During that Jan. 11 chat, I noted the Nasdaq was far from alone in the sell-off. Stocks were broadly and brutally battered with the S&P 500 off 19%.
We're in a similar situation today. Stocks are getting broadly battered on fears about rising trade tensions with China, after President Trump said he'd put tariffs on $300 billion of additional Chinese goods.
But now as then, I pointed out that the economy was in overall great shape, as evidenced by the best jobs market in nearly 50 years.
So, I have no doubt about my mantra – the road to wealth is paved with tech. Here is what I said at the time:
"I believe that tech will once again lead the market higher as it has done since the bull market began nearly 10 years ago. And that means we will have plenty of chances to make money on tech shares in the year ahead."
And to make sure you had actionable intelligence, I listed three beaten-down tech leaders poised for a massive rebound. I'm happy to report that all three have had a great year.

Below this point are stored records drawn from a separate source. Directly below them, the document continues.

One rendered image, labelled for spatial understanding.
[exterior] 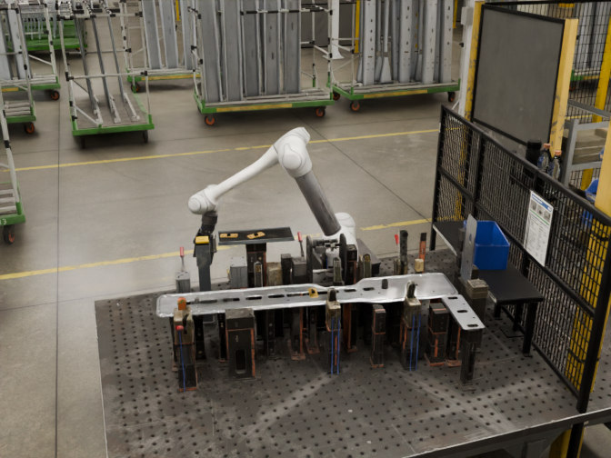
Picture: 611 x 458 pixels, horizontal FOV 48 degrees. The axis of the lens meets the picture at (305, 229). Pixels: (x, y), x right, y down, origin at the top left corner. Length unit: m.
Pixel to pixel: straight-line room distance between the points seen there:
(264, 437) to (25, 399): 2.00
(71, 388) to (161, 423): 1.59
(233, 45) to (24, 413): 6.61
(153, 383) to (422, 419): 1.18
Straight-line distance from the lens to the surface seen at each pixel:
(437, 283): 3.32
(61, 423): 4.22
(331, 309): 2.98
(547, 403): 3.16
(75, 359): 4.72
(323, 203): 3.51
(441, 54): 11.19
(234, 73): 9.85
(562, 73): 5.05
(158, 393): 3.11
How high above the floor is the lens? 2.54
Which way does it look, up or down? 24 degrees down
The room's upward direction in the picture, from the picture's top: straight up
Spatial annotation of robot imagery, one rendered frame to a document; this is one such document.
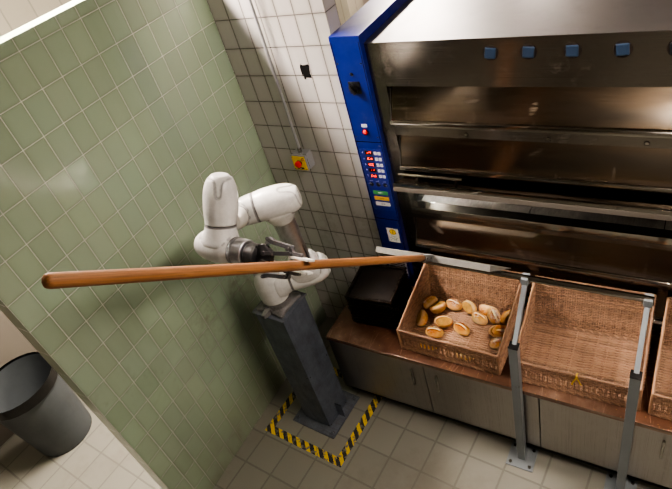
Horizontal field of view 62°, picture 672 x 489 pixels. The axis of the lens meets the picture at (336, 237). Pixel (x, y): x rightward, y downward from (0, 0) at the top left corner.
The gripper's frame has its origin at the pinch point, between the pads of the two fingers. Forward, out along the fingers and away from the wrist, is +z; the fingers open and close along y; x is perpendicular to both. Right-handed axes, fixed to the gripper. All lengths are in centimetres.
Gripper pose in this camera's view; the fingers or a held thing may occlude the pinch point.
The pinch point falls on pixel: (301, 265)
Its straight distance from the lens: 166.3
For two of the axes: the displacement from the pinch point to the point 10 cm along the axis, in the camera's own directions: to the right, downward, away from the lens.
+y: -1.3, 9.9, 0.7
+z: 8.5, 1.5, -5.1
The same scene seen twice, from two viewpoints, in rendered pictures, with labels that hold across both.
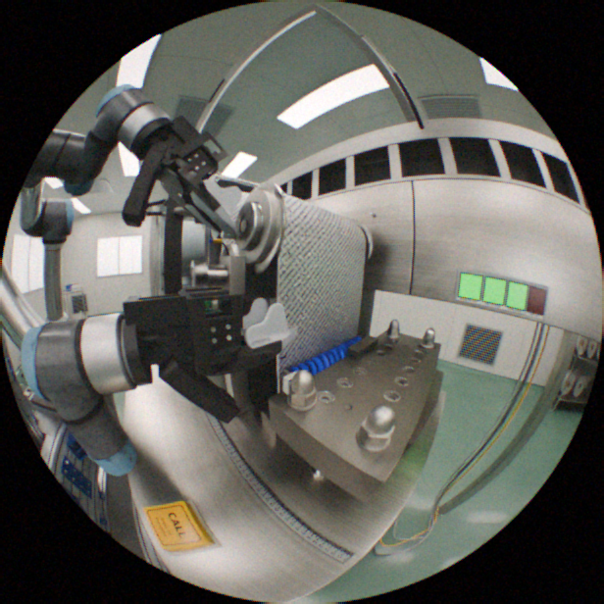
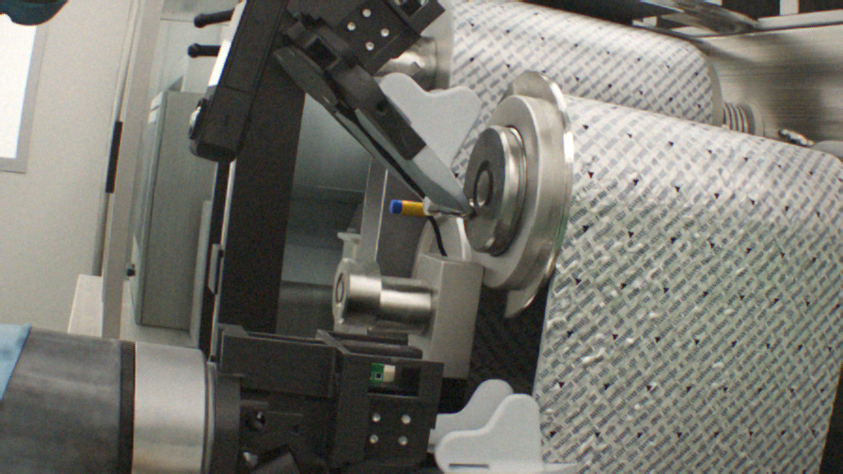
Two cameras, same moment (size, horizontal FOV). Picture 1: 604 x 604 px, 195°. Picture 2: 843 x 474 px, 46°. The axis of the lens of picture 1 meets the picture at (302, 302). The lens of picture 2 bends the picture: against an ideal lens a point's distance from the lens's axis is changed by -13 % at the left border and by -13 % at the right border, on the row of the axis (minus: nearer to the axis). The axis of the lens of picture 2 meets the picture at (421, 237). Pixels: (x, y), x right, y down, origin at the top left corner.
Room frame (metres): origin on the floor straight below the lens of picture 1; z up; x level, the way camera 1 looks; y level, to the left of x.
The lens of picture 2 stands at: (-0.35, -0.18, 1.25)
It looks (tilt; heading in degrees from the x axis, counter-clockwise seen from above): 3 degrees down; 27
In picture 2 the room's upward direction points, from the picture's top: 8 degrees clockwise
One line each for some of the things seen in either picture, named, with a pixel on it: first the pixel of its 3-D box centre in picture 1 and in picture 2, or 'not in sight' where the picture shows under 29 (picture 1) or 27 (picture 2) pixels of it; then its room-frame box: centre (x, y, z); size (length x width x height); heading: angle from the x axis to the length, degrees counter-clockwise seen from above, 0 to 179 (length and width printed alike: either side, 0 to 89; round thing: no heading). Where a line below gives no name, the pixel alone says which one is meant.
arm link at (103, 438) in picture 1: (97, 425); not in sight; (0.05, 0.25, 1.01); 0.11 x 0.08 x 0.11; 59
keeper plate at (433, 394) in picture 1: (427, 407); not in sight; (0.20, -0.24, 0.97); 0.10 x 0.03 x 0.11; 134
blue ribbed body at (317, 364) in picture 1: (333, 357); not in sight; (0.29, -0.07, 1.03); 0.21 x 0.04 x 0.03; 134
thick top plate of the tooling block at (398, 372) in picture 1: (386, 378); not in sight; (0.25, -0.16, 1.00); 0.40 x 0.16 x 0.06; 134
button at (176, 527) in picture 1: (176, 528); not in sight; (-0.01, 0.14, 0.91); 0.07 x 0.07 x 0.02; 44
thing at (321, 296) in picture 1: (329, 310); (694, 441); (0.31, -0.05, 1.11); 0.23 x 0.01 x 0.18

Now then, to be consistent, I'm going to mark their rallies from Dec. 24, when the market rebounded. I've been using that date all year, and I think it's important to remain consistent. Take a look at these three market crushers.
Oversold Tech Leader, No. 1: Adobe Inc. (NASDAQ: ADBE)
Even in the best of bull markets, a gain of 36.6% in just over seven months is nothing to sneeze at. That means Adobe beat the broad market by 72.6% in the period.
Then again, Adobe said on June 18 that it had achieved record quarterly revenue of $2.74 billion for its fiscal second quarter that ended May 31. Those sales were up 25% from the year-ago quarter.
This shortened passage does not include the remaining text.